Her internal appeal against her dismissal also took place while she was in hospital.
Scarlett said the Ofsted report vindicates many of her own concerns about Driffield and its leadership, and also those raised by parents, who she says were “fobbed off” by both the school and the council when they complained.
Ofsted said that governors had not “ensured they meet their duty under the Equality Act 2010 because not enough pupils develop tolerance of people who are different from themselves”, while a “significant number of pupils, and their parents, have deep-seated concerns about bullying”.
Ofsted also said that disadvantaged and disabled pupils were “more likely to be excluded or placed in the seclusion room than other pupils”.
Scarlett said she still cannot understand why the council refused to act on her concerns.
She said: “The school seemed intent on driving me to a nervous breakdown, and the council seemed to sit back and allow it to happen.
“Why didn’t they jump in? I just don’t understand why they thought it was acceptable to allow the school to carry on treating someone like this.”
She now has “really quite severe PTSD”, as well as the physical impairment, for which she has yet to receive a diagnosis. Although her children attend the school, she is too traumatised to attend parents’ evenings.
But she believes her case is far from unique.
She said government regulations state that a teacher must have the health and physical fitness to be able to teach.
“One of the big things in education is this idea that you have to be absolutely fit to be able to be a teacher. Successive governments haven’t got rid of it.
“As soon as teachers get sick and disabled, a lot of them are being pushed out. A lot of people hide their disabilities as they are too scared to disclose, so they are not getting the reasonable adjustments they need.”
Rieser said Scarlett’s case was “very strong”, and that the school had “a real attitude problem which amounts to disability discrimination in my view”.
He said: “She’s a young teacher with a promising career in front of her which effectively has been wrecked because the school were not prepared to make a few adjustments.

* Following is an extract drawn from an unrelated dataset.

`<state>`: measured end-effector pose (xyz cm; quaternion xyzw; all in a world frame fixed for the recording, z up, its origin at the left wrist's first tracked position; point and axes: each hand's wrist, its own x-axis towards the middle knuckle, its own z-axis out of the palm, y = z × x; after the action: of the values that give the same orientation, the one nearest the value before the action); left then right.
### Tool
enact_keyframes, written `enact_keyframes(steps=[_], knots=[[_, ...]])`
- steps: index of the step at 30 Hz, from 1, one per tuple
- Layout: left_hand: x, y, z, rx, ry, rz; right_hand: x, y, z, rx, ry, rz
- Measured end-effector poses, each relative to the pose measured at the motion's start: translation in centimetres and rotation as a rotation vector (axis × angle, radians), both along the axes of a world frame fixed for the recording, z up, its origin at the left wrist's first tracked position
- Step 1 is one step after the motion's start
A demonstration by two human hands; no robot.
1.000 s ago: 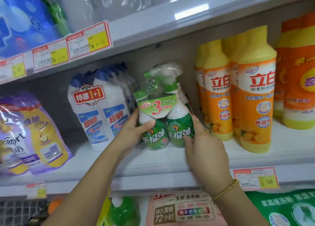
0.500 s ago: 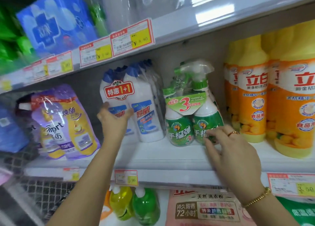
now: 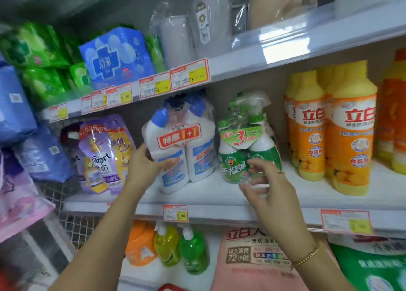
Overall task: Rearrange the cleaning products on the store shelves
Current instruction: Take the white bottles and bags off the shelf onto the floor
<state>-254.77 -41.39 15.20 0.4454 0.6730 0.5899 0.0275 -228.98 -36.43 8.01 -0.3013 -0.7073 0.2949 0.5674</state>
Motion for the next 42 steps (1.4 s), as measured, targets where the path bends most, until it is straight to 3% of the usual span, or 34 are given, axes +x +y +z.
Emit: enact_keyframes(steps=[5, 9, 12, 16, 20, 23, 26, 32, 37, 40, 42], knots=[[5.1, -5.0, -2.6, 0.159, 0.236, 0.080, 0.4, -3.9, 0.8, -0.175, 0.000, 0.216], [7.7, -8.6, -1.5, 0.230, 0.183, 0.127, 1.7, -5.3, 0.0, -0.160, -0.092, 0.223], [10.5, -11.1, 1.0, 0.274, 0.195, 0.094, 2.9, -5.4, 0.1, -0.121, -0.055, 0.200], [14.7, -12.2, 4.5, 0.288, 0.148, 0.014, 4.8, -6.3, 1.1, 0.200, 0.036, 0.076], [19.2, -10.6, 6.8, 0.281, -0.206, -0.091, 6.3, -7.5, 1.1, 0.674, -0.111, -0.041], [21.8, -9.5, 6.8, 0.231, -0.429, -0.130, 7.8, -6.1, 0.9, 0.799, -0.199, -0.094], [23.5, -9.3, 6.0, 0.243, -0.445, -0.131, 10.2, -4.0, 0.7, 0.975, -0.225, -0.175], [24.8, -9.4, 6.7, 0.211, -0.425, -0.226, 11.5, -4.1, 1.5, 1.056, -0.167, -0.282], [23.7, -9.5, 6.5, 0.228, -0.584, -0.301, 11.3, -3.6, 3.5, 1.149, -0.166, -0.355], [23.1, -10.0, 6.9, 0.213, -0.596, -0.354, 11.6, -3.2, 4.4, 1.155, -0.119, -0.305], [22.7, -10.5, 7.5, 0.206, -0.547, -0.395, 11.4, -3.7, 4.8, 1.043, -0.058, -0.194]])
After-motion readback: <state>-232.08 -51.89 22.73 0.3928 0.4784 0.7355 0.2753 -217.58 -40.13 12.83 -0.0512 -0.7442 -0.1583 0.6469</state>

I think it’s shocking.”
Rieser said the attitude that people with various impairments could not be teachers did not appear to have changed since he started writing about such discrimination in 1989 through an article in the Times Educational Supplement.
He said: “I really don’t think things have improved since then.”
And he warned that the government’s push towards making all schools academies – with decisions increasingly made by chains of “unaccountable, unelected” academies – would “squeeze out good teachers who might cost a little bit more because they need reasonable adjustments”.
He said both teachers and parents – who risk losing the chance of their children having disabled role models teaching in their classrooms – should be aware of the danger of the push towards academies.
He added: “There is also a message to head teachers, that they had better buck their ideas up and take account of the legal requirements of the Equality Act.
“They have a specific duty to make reasonable adjustments and that duty is an anticipatory duty.”
A spokeswoman for East Riding of Yorkshire Council said: “It is not appropriate to comment or respond to the statements made by Mrs Scarlett at the present time whilst there are ongoing legal proceedings.”
But she confirmed that Driffield’s head teacher was “no longer at the school”.
She added: “Clearly the outcome of the Ofsted inspection is very disappointing, but major steps are already in place to address the issues raised.
“The council is continuing, with external partner schools, to provide a high level of support to Driffield School while an urgent programme of action is implemented to secure the necessary improvements.”
Dave McCready, the school’s new interim executive headteacher, said in a statement: “Although the news that Driffield School has been placed into special measures will come as a shock to students, parents and the local community I am confident that the school has the capacity to make the rapid progress required to move out of this category.”